A poesia de Marília Garcia está cheia de perguntas. Perguntas são uma faísca. E estão cercadas de ruído, hesitação e vontade de escuta. Você verá que os dois poemas desta reedição de Engano geográfico (que inclui Paris não tem centro) começam pela fala de outra pessoa. E é a voz do outro que os nomeia: “paris não tem centro / ela me disse”; “é um engano geográfico estar aqui / ele diz”. Então começo esta orelha dizendo que Marília Garcia escreve escutando.

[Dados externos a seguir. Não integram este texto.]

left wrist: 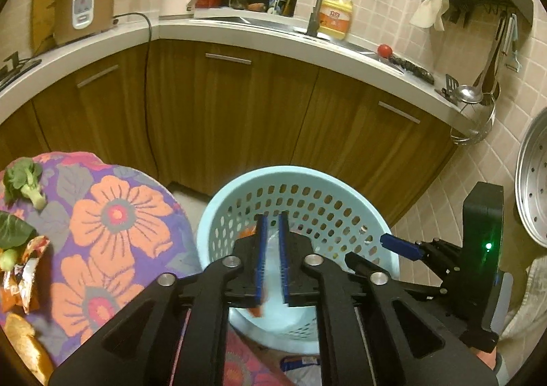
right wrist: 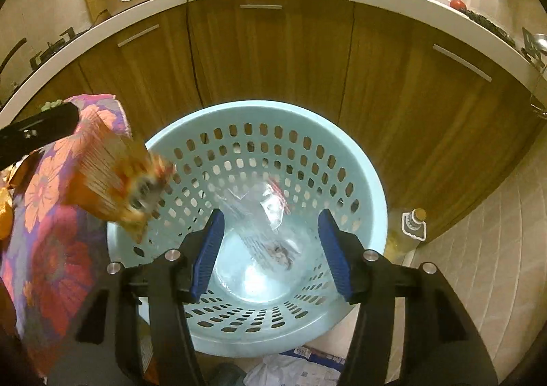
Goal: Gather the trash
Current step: 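Carry both bags over the blue basket and open both tools to drop them, then grasp the plastic bottle with the left tool while the right tool grasps the bread crust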
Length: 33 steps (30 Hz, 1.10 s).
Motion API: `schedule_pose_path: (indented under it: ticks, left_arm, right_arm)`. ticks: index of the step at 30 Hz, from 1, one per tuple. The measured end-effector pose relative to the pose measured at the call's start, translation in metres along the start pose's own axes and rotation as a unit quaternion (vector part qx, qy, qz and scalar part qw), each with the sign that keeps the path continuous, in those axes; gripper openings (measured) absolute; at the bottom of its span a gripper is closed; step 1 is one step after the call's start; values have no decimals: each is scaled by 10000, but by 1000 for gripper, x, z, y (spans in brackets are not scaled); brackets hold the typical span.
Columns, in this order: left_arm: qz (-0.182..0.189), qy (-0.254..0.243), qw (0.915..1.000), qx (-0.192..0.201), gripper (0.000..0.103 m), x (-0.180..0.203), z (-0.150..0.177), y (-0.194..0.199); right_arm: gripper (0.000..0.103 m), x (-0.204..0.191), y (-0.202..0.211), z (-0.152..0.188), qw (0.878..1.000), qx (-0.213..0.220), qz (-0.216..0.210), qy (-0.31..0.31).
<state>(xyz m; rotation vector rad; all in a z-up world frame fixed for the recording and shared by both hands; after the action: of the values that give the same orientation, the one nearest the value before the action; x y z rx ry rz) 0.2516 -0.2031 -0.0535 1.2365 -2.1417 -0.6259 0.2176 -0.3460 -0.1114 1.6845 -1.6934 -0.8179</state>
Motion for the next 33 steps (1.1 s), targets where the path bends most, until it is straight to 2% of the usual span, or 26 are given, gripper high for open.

Mas digo também que ela escreve caminhando e registrando. “a gente sobe a rua / notre-dame-de-lorette / eu gravo as pessoas / os cafés os carros a neve / os prédios”. Entre o documentário e a ficção, esses textos são como filmes – estão próximos dos procedimentos do cinema de Agnès Varda, para quem o acaso era um roteirista. A poeta está sempre em trânsito para escrever incorporando os acidentes, os enganos geográficos e os desvios, que não conhecem um centro.
Se você encostar o seu ouvido neste livro vai ouvir um tique-taque arrítmico. O que é esse som confuso que fazem as setas do tempo aqui?
O som da rememoração, que muda as experiências do passado à luz do presente, e é por elas transformada. Esses tempos sobrepostos agem um sobre o outro. Se é assim, esses “dois poemas franceses” (e outros da obra de Marília Garcia) precisam ser escutados por um país como o nosso, que evita lidar com seus fantasmas. O passeio da poeta é uma dobra espaço-temporal – é esse o seu poema.
O que é um passeio, digo, um poema que se dobra sobre si mesmo? É um poema sem fim. O último verso se cola ao primeiro, como um ouroboros que come a própria cauda. Além disso, não terminam de se reescrever no tempo. Marília os publica em papel e em voz ao longo dos anos, e incorpora os acidentes dessas apresentações ao “original”. O acaso é a sua melhor poética. Esses versos não sobrevivem, mas vivem: mudam, sem fim, no tempo. O original está no futuro.
“O traçado de uma cidade é obra do tempo mais que de um arquiteto”. Essa frase do arquiteto Antoni Rovira i Trias, citada neste livro, se aplica à poesia de Marília. Pois seu traçado também tem a mão do tempo – coautor desses poemas. E da sua vida, aliás. Ele está aqui. Você consegue ouvi-lo?